2018 YPIC Challenge: A case study in characterizing an unknown protein sample
- Published
- Accepted
- Subject Areas
- Bioinformatics, Molecular Biology
- Keywords
- mass spectrometry, proteomics, spectral clustering, de novo, spectral networking
- Copyright
- © 2019 Pino et al.
- Licence
- This is an open access article distributed under the terms of the Creative Commons Attribution License, which permits unrestricted use, distribution, reproduction and adaptation in any medium and for any purpose provided that it is properly attributed. For attribution, the original author(s), title, publication source (PeerJ Preprints) and either DOI or URL of the article must be cited.
- Cite this article
- 2019. 2018 YPIC Challenge: A case study in characterizing an unknown protein sample. PeerJ Preprints 7:e27802v2 https://doi.org/10.7287/peerj.preprints.27802v2
Abstract
For the 2018 YPIC Challenge contestants were invited to try to decipher two unknown English questions encoded by a synthetic protein expressed in Escherichia coli. In addition to deciphering the sentence, contestants were asked to determine the 3D structure and detect any post-translation modifications left by the host organism.
We present our experimental and computational strategy to characterize this sample by identifying the unknown protein sequence and detecting the presence of post-translational modifications. The sample was acquired with dynamic exclusion disabled to increase the signal-to-noise ratio of the measured molecules, after which spectral clustering was used to generate high-quality consensus spectra. De novo spectrum identification was used to determine the synthetic protein sequence, and any post-translational modifications introduced by E. coli on the synthetic protein were analyzed via spectral networking. This workflow resulted in a de novo sequence coverage of 70%, on par with sequence database searching performance. Additionally, the spectral networking analysis indicated that no systematic modifications were introduced on the synthetic protein by E. coli.

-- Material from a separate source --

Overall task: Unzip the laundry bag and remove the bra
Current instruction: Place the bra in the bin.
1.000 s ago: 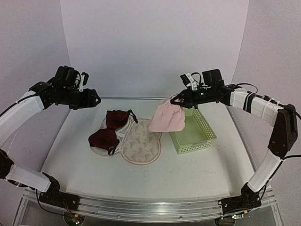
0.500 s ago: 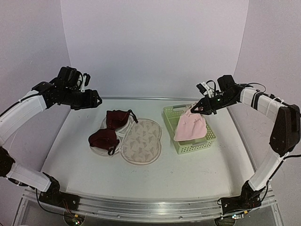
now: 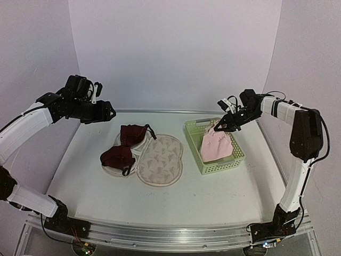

The strategy presented here can be directly used to analyze samples for which no protein sequence information is available or when the identity of the sample is unknown. All software and code to perform the bioinformatics analysis is available as open source, and self-contained Jupyter notebooks are provided to fully recreate the analysis.
Author Comment
Changes: validation of the results using sequence database searching.
Supplemental Information
Simulated peptide length for alternative proteases
Length of simulated peptides for various corpuses using alternative proteases including chymotrypsin, Glu-C, Lys-C, Arg-C, Asp-N, pepsin, and a combined digestion with trypsin. NeXtProt is a database of human proteins, whereas Cryptonomicon and 50 Shades of Grey are two English fiction novels.